The claim that The Azov battalion was organized in 2014 as a volunteer force and financed by Igor Kolomoisky in order to defend Ukraine is also factually incorrect. The organization started as a special police company of the Ministry of Internal Affairs. It was led by Volodymyr Shpara, the leader of the Vasylkiv, Kyiv, branch of Patriot of Ukraine and Right Sector. As far as the real motivation behind Kolomoisky’s investment in the organization, it was likely more about war profiteering than patriotism.
Besides Yaacov’s analysis we have video from the BBC (not exactly a pro-Putin outfit) reporting on the neo-Nazis playing a key role in the 2014 coup that ousted the corrupt but duly elected President Yanukovitch:
And here is a video from last year with Ukraine Far-right activists celebrating the 78th anniversary of Ukrainian SS division. You read that right–the Ukrainians that many Americans are now cheering were commemorating the memory of Ukraine’s SS division, which fought alongside the Nazis:
The ignorance of most Americans about Ukraine and its history is quite understandable. Many Americans have trouble identifying George Washington and do not know who we fought in the American Revolution.
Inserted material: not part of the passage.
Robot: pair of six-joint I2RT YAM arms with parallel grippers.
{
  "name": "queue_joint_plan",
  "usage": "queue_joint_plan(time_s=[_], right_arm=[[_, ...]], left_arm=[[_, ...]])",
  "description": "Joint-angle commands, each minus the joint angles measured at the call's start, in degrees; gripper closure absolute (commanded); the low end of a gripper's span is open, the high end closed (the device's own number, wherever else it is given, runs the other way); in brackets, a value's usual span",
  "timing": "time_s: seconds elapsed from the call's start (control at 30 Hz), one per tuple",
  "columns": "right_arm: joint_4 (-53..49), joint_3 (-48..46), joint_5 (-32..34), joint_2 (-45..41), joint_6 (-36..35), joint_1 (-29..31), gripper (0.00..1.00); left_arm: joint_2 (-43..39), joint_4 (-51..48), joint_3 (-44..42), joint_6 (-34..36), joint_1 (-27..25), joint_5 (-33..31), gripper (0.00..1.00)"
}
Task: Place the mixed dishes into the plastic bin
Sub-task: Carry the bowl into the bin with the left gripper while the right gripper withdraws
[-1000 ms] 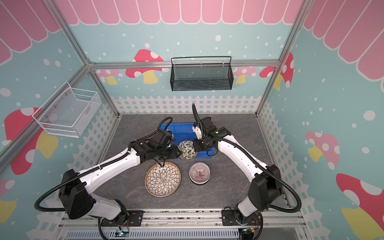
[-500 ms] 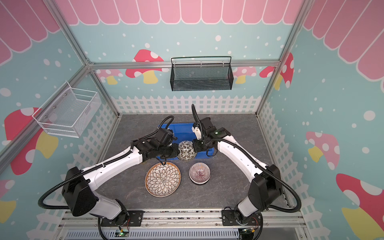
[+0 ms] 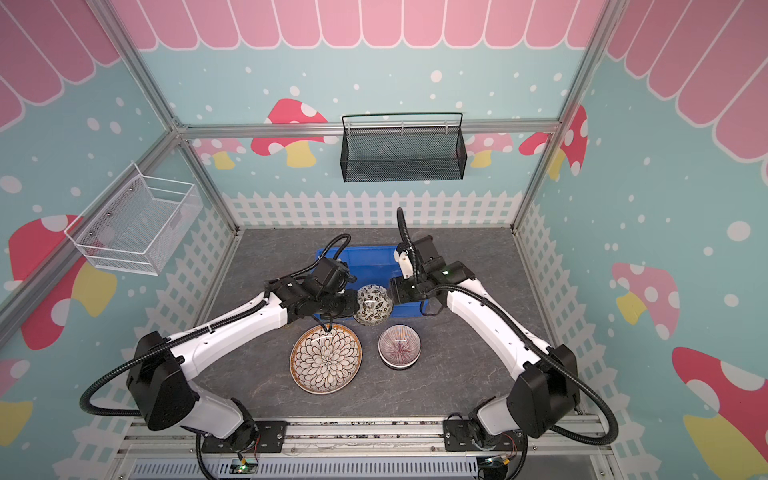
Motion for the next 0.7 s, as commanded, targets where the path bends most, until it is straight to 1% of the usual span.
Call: queue_joint_plan(time_s=[0.0,0.07,0.1,0.23,0.33,0.47,0.53,0.67], right_arm=[[0.49,-2.21,1.63,-4.96,1.14,-2.54,0.31],[0.2,-3.78,1.17,-7.9,1.06,-4.95,0.1],[0.04,-4.87,0.71,-9.33,0.9,-6.38,0.06],[-0.38,-8.98,-0.79,-14.63,0.02,-10.9,0.03],[-1.05,-11.51,-1.26,-17.52,-0.93,-12.93,0.03],[-2.62,-13.03,-0.86,-18.94,-1.83,-14.62,0.03],[-3.14,-13.46,-0.74,-19.19,-2.2,-15.27,0.02],[-3.55,-14.03,-1.35,-19.9,-2.76,-16.64,0.02]], left_arm=[[0.71,-0.52,3.43,1.44,0.3,0.57,1.0],[1.08,-1.09,4.65,2.02,0.4,0.41,1.0],[1.31,-1.66,5.51,2.57,0.64,0.24,1.0],[3.51,-4.19,10.42,5.02,1.51,0.0,1.0],[7.1,-8.03,16.33,7.84,2.3,-0.78,1.0],[12.25,-10.89,23.11,10.89,2.96,-1.89,1.0],[14.57,-11.08,25.42,11.33,3.29,-2.3,1.0],[19.74,-11.35,30.66,12.08,3.97,-0.62,1.0]])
Rather than worry about Ukraine’s border security, I want our politicians and citizens to focus on our own border. Our southern border in particular. The flood of illegal immigrants and narcotics across that frontier everyday are killing American citizens. Fox reported recently on the carnage:
Fentanyl overdoses have surged to the leading cause of death for adults between the ages of 18 and 45, according to an analysis of U.S. government data.
Between 2020 and 2021, nearly 79,000 people between 18 and 45 years old — 37,208 in 2020 and 41,587 in 2021 — died of fentanyl overdoses, the data analysis from opioid awareness organization Families Against Fentanyl shows.
Ponder that number for a moment. More Americans aged 18 to 45 died from fentanyl overdose than died in the 12 years we were fighting in Vietnam. During four years of fighting in Korea we lost 36,914 military personnel. We have monuments for those who fought and died for America in Vietnam and Korea. I am not suggesting we need a memorial for those who overdosed on fentanyl. But we must do something about the border. We are ignoring those dying in part because our politicians–Republicans and Democrats–refuse to protect our borders from invaders. That is a real threat with a real cost for American citizens.